__GOAL OF THE EXERCISE__
Which lines hold the word "drop"? Copy each of them from the material.

__DATA EXTRACT__
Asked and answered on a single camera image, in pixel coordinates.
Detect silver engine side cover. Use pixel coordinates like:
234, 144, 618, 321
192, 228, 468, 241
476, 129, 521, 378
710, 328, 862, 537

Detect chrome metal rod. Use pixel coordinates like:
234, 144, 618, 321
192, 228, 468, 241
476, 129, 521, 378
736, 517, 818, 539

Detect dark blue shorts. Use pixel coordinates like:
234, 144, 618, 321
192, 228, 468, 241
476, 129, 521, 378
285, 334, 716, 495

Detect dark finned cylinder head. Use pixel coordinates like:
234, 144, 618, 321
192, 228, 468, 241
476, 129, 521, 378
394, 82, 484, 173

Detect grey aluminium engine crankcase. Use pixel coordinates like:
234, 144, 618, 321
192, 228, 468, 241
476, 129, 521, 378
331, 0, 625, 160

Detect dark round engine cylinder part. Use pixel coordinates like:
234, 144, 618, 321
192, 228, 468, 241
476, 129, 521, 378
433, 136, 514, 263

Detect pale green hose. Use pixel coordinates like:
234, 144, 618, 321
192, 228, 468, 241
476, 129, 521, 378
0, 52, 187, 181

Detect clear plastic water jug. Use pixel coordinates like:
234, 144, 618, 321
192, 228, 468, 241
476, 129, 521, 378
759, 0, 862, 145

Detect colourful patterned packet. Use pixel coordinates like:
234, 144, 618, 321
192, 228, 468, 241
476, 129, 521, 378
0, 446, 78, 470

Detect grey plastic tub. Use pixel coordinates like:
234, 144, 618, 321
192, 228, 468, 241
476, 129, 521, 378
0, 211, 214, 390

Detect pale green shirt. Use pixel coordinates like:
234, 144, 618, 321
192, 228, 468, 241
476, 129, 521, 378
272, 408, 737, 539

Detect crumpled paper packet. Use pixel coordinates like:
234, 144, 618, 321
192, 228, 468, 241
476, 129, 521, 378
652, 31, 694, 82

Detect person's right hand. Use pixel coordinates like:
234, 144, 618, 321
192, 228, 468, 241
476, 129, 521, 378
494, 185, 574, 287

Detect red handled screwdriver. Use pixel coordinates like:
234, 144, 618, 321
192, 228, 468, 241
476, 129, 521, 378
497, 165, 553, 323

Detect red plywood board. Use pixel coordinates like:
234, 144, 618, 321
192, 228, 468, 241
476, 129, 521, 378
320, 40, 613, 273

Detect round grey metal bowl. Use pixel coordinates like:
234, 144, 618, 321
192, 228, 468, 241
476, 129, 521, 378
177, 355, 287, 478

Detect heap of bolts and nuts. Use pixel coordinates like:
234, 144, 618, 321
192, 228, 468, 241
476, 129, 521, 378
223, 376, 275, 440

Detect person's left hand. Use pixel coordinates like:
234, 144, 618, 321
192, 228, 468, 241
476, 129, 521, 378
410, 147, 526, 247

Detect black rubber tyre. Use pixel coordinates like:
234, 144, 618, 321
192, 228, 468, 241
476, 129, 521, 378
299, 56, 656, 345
...
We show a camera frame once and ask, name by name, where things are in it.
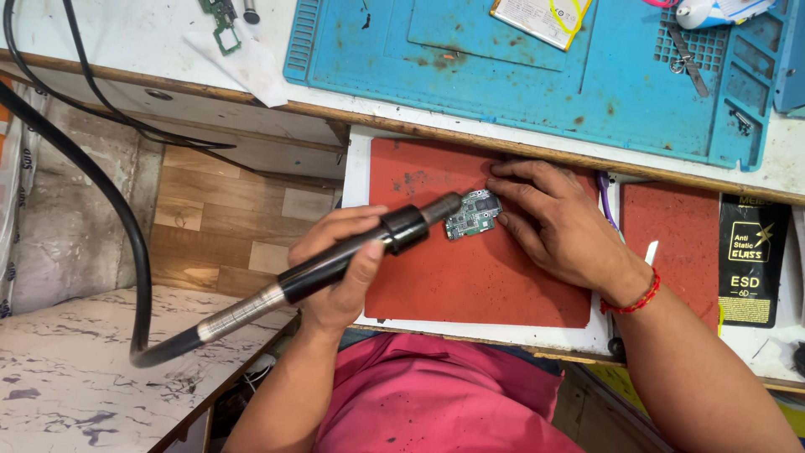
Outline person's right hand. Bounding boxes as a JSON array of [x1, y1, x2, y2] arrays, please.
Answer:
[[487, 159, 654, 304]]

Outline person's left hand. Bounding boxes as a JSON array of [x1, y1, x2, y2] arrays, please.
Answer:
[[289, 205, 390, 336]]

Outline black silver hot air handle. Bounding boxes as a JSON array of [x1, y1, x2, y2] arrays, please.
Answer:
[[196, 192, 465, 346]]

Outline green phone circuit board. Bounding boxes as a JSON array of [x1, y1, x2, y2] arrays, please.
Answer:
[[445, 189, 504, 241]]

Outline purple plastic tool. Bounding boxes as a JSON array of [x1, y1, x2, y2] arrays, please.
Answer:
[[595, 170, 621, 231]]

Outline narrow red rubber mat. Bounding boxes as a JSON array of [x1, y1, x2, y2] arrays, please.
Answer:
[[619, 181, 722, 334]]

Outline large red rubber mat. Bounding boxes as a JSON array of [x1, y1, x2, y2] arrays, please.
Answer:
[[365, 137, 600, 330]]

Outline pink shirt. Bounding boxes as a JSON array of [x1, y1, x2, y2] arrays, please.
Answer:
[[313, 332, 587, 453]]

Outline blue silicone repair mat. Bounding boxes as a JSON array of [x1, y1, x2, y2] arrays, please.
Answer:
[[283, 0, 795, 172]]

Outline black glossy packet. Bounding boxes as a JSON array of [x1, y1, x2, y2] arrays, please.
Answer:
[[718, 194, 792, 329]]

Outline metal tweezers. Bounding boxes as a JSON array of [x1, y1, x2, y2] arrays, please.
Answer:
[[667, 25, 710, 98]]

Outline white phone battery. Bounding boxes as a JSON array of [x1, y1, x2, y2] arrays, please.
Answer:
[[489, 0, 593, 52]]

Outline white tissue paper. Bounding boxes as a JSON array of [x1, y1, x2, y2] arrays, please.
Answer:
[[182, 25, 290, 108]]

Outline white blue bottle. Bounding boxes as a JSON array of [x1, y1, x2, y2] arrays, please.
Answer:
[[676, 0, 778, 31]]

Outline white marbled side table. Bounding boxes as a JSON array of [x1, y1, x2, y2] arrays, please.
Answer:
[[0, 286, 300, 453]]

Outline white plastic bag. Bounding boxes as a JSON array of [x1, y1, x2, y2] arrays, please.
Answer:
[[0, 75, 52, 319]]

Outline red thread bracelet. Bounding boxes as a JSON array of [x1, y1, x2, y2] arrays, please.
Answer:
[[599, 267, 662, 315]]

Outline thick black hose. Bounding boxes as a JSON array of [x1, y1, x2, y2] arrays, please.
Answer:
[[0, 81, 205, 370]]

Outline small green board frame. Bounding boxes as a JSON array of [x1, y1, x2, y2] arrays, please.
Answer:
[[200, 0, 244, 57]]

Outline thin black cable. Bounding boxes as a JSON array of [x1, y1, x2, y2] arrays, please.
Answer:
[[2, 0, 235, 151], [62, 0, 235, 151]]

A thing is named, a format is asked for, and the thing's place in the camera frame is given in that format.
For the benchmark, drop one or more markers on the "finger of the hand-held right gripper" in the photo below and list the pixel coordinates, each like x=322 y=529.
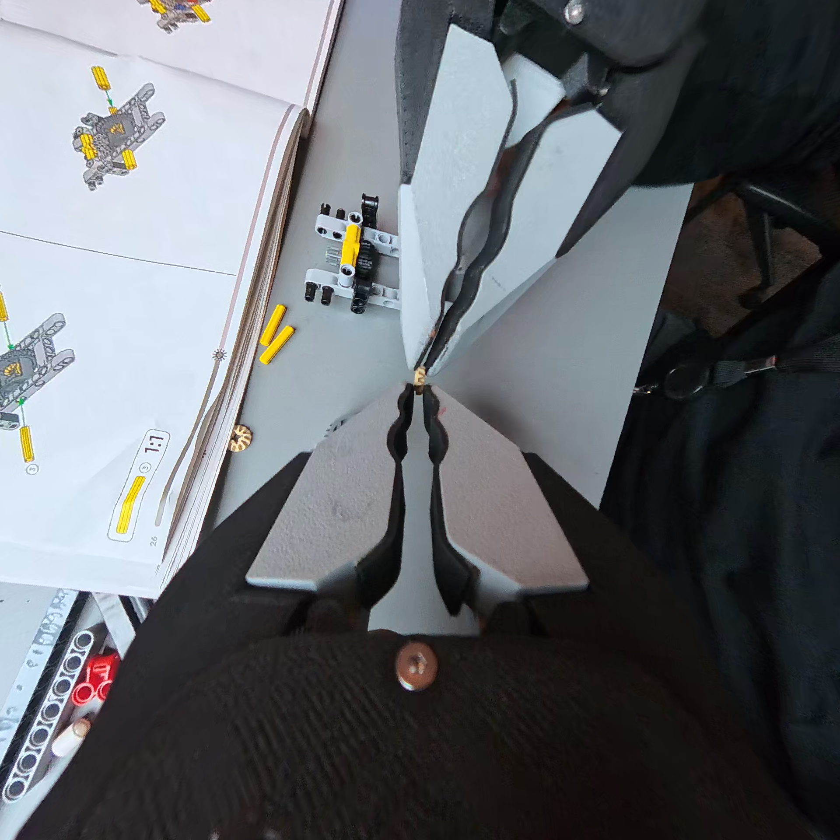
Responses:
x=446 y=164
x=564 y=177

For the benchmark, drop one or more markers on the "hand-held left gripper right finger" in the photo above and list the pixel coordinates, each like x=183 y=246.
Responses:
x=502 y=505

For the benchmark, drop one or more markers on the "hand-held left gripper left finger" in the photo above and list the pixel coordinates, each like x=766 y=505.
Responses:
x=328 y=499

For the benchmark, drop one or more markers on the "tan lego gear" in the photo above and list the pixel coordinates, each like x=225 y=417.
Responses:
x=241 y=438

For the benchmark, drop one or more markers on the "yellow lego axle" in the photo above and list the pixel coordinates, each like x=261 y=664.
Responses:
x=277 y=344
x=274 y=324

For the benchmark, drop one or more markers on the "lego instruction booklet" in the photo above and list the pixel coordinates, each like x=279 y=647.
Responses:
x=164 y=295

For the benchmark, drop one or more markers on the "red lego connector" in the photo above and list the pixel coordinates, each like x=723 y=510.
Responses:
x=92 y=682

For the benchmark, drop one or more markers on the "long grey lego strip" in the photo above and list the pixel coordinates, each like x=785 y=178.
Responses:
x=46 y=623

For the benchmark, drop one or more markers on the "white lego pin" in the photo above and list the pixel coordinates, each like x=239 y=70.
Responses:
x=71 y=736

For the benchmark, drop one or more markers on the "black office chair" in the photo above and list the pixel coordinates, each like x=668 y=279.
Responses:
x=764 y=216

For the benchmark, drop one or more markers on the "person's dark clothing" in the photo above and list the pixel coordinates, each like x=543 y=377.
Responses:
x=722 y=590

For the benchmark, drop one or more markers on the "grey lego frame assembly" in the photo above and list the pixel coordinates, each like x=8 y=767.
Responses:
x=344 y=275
...
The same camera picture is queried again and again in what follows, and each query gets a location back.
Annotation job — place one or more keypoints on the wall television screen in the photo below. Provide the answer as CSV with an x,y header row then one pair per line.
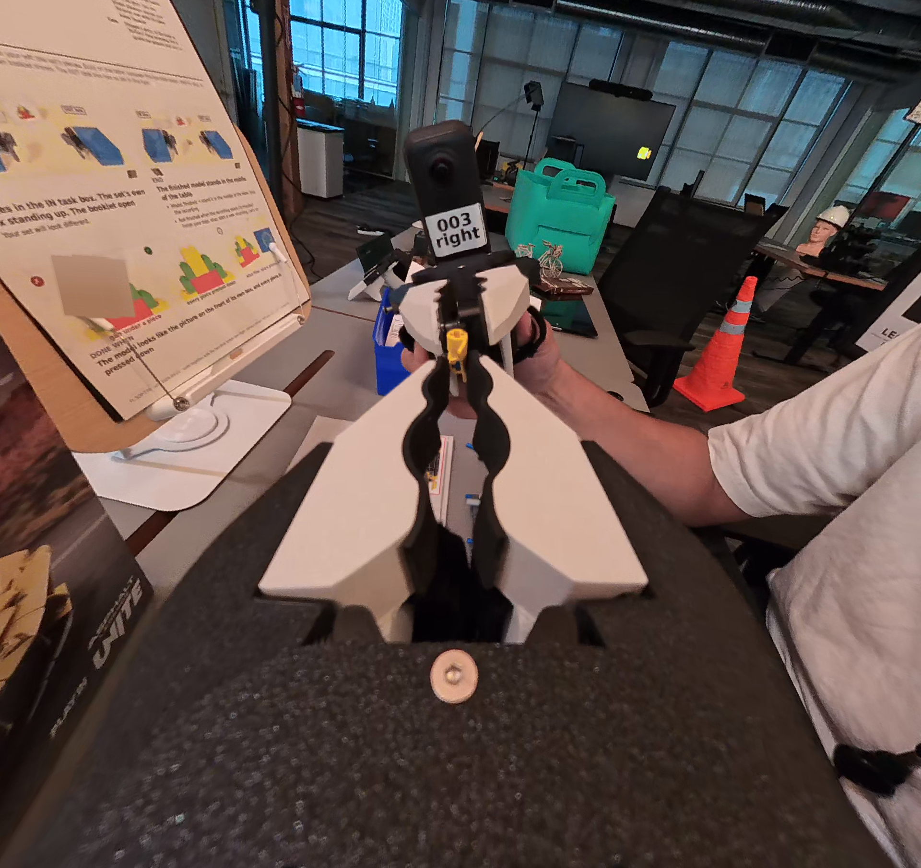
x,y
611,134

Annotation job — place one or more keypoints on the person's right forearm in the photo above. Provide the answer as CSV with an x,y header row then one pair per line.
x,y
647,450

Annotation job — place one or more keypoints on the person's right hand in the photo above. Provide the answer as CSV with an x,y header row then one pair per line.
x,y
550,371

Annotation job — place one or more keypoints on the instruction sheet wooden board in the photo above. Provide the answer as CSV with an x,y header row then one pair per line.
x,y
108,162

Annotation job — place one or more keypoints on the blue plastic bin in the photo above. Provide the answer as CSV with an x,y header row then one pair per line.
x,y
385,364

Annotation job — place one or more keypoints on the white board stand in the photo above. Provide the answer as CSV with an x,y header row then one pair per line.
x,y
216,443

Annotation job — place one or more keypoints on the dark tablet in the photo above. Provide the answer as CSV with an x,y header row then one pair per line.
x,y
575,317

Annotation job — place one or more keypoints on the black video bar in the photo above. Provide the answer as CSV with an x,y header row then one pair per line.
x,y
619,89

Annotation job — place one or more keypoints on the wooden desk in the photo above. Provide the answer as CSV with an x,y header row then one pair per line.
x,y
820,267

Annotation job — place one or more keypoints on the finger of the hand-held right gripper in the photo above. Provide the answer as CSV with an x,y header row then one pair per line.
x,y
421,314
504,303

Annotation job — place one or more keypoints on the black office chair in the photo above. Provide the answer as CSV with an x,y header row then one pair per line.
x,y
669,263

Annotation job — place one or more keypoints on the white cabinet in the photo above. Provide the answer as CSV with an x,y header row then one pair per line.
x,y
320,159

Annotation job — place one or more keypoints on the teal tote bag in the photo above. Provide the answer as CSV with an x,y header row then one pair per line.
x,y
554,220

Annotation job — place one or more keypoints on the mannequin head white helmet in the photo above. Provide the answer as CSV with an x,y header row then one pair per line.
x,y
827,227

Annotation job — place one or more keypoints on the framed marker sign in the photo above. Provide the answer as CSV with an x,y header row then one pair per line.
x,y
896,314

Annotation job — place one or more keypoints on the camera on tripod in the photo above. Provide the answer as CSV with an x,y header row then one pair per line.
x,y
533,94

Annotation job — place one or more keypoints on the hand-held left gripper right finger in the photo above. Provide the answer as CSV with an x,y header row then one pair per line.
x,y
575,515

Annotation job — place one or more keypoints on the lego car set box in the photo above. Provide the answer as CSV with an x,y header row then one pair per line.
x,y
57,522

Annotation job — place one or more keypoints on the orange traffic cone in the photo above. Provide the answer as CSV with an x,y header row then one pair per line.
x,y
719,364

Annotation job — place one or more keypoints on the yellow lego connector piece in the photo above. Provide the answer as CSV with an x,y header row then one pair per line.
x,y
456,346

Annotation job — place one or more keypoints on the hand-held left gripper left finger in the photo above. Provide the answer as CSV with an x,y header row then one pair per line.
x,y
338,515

__TASK SOLUTION__
For the benchmark, drop one or more markers on the "finger of the hand-held right gripper" in the photo below and list the pixel coordinates, each like x=322 y=529.
For the benchmark, drop one or more markers on the "hand-held left gripper right finger" in the photo above and list the pixel coordinates, each like x=183 y=246.
For the benchmark, drop one or more markers on the "hand-held left gripper left finger" in the photo above and list the pixel coordinates, each like x=766 y=505.
For the benchmark, drop one or more markers on the "tan lego gear" in the photo above and list the pixel coordinates, each like x=225 y=417.
For the benchmark, drop one or more markers on the "yellow lego axle" in the photo above and list the pixel coordinates, each like x=261 y=664.
For the benchmark, drop one or more markers on the "lego instruction booklet" in the photo above and list the pixel coordinates, each like x=279 y=647.
For the benchmark, drop one or more markers on the "red lego connector" in the photo above and list the pixel coordinates, each like x=723 y=510.
For the benchmark, drop one or more markers on the "long grey lego strip" in the photo above and list the pixel coordinates, each like x=785 y=178.
For the benchmark, drop one or more markers on the "white lego pin" in the photo above and list the pixel coordinates, each like x=239 y=70.
For the benchmark, drop one or more markers on the "black office chair" in the photo above and list the pixel coordinates, each like x=668 y=279.
For the benchmark, drop one or more markers on the "person's dark clothing" in the photo above and list the pixel coordinates, each like x=543 y=377.
For the benchmark, drop one or more markers on the "grey lego frame assembly" in the photo above and list the pixel coordinates, each like x=8 y=767.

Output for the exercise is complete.